*REQUIREMENT*.
Exclude the images, then return every line below exactly as written.

*DATA EXTRACT*.
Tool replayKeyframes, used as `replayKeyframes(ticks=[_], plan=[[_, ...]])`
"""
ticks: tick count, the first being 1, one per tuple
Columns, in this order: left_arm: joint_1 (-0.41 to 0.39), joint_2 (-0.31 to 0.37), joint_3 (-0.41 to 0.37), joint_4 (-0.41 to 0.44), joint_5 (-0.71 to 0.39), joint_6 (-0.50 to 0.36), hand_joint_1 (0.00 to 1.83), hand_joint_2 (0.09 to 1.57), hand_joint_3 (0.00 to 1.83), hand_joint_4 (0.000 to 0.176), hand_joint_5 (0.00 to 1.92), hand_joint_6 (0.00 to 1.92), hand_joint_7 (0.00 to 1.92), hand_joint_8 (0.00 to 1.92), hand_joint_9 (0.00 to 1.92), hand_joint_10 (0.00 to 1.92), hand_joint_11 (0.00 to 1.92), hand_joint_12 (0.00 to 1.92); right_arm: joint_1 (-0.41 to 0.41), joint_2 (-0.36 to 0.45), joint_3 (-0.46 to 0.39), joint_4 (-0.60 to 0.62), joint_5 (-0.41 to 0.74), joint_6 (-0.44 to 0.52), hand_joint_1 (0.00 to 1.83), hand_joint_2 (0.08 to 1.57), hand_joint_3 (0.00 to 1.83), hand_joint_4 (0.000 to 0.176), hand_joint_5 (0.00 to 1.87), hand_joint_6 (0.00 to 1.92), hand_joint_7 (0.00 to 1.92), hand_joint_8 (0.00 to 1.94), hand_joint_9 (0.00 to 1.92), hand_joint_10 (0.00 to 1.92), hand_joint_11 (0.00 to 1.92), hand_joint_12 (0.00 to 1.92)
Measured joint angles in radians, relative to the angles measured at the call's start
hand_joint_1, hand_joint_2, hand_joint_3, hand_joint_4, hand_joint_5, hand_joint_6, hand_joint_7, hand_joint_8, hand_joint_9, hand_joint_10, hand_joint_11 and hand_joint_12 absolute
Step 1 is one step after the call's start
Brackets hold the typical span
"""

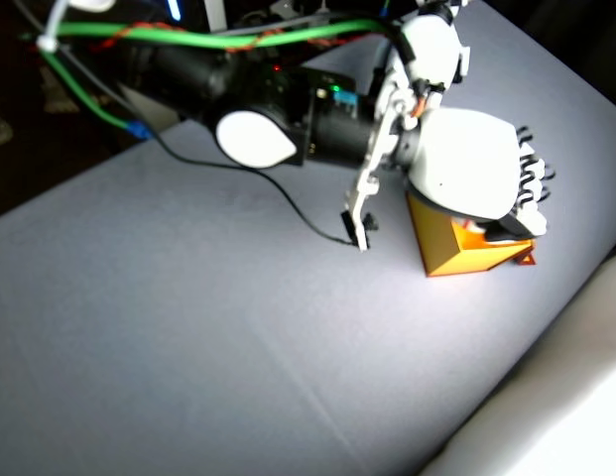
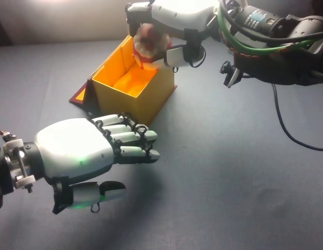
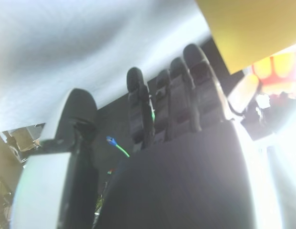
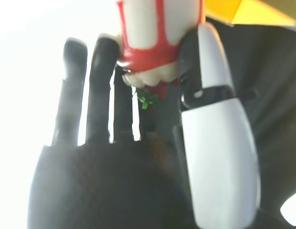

*SOLUTION TO THE EXERCISE*.
Tool replayKeyframes, used as `replayKeyframes(ticks=[_], plan=[[_, ...]])`
"""
ticks: tick count, the first being 1, one per tuple
Columns, in this order: left_arm: joint_1 (-0.41 to 0.39), joint_2 (-0.31 to 0.37), joint_3 (-0.41 to 0.37), joint_4 (-0.41 to 0.44), joint_5 (-0.71 to 0.39), joint_6 (-0.50 to 0.36), hand_joint_1 (0.00 to 1.83), hand_joint_2 (0.09 to 1.57), hand_joint_3 (0.00 to 1.83), hand_joint_4 (0.000 to 0.176), hand_joint_5 (0.00 to 1.92), hand_joint_6 (0.00 to 1.92), hand_joint_7 (0.00 to 1.92), hand_joint_8 (0.00 to 1.92), hand_joint_9 (0.00 to 1.92), hand_joint_10 (0.00 to 1.92), hand_joint_11 (0.00 to 1.92), hand_joint_12 (0.00 to 1.92); right_arm: joint_1 (-0.41 to 0.41), joint_2 (-0.36 to 0.45), joint_3 (-0.46 to 0.39), joint_4 (-0.60 to 0.62), joint_5 (-0.41 to 0.74), joint_6 (-0.44 to 0.52), hand_joint_1 (0.00 to 1.83), hand_joint_2 (0.08 to 1.57), hand_joint_3 (0.00 to 1.83), hand_joint_4 (0.000 to 0.176), hand_joint_5 (0.00 to 1.87), hand_joint_6 (0.00 to 1.92), hand_joint_7 (0.00 to 1.92), hand_joint_8 (0.00 to 1.94), hand_joint_9 (0.00 to 1.92), hand_joint_10 (0.00 to 1.92), hand_joint_11 (0.00 to 1.92), hand_joint_12 (0.00 to 1.92)
Measured joint angles in radians, relative to the angles measured at the call's start
hand_joint_1, hand_joint_2, hand_joint_3, hand_joint_4, hand_joint_5, hand_joint_6, hand_joint_7, hand_joint_8, hand_joint_9, hand_joint_10, hand_joint_11 and hand_joint_12 absolute
Step 1 is one step after the call's start
Brackets hold the typical span
"""

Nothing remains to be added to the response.